McCoy, Michael Brian (2013) A Geometric Analysis of Convex Demixing. Dissertation (Ph.D.), California Institute of Technology. doi:10.7907/156S-EZ89. https://resolver.caltech.edu/CaltechTHESIS:05202013-091317123

Abstract

Demixing is the task of identifying multiple signals given only their sum and prior information about their structures. Examples of demixing problems include (i) separating a signal that is sparse with respect to one basis from a signal that is sparse with respect to a second basis; (ii) decomposing an observed matrix into low-rank and sparse components; and (iii) identifying a binary codeword with impulsive corruptions. This thesis describes and analyzes a convex optimization framework for solving an array of demixing problems.

Our framework includes a random orientation model for the constituent signals that ensures the structures are incoherent. This work introduces a summary parameter, the statistical dimension, that reflects the intrinsic complexity of a signal. The main result indicates that the difficulty of demixing under this random model depends only on the total complexity of the constituent signals involved: demixing succeeds with high probability when the sum of the complexities is less than the ambient dimension; otherwise, it fails with high probability.

The fact that a phase transition between success and failure occurs in demixing is a consequence of a new inequality in conic integral geometry.

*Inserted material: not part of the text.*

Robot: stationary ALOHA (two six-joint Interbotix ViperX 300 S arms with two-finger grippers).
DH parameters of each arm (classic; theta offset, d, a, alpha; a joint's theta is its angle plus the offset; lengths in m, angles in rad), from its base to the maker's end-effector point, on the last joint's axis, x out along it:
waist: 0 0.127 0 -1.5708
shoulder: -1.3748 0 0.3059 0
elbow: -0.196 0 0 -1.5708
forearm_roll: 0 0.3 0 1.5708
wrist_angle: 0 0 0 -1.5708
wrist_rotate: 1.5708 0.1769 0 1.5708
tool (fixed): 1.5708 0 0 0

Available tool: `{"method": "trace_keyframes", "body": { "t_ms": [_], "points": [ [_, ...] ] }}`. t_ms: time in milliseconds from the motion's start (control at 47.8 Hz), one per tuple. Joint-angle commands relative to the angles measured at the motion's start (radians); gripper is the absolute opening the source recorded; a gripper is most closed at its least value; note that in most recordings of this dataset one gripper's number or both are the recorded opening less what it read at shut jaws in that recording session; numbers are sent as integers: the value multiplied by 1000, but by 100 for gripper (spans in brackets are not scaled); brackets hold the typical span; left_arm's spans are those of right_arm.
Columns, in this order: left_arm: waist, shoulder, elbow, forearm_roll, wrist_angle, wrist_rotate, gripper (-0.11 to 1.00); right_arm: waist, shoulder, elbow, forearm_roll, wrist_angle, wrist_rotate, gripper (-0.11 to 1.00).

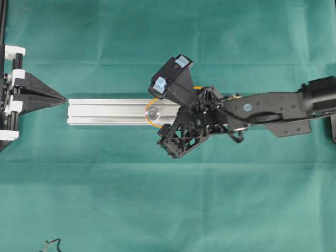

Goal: Hook the rubber onto the shaft.
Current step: 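Open the right gripper, release the band, and withdraw rightward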

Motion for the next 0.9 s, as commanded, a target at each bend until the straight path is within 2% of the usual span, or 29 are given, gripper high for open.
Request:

Roughly speaking, this inequality asserts that a convex cone behaves like a subspace whose dimension is equal to the statistical dimension of the cone. When combined with a geometric optimality condition for demixing, this inequality provides precise quantitative information about the phase transition, including the location and width of the transition region.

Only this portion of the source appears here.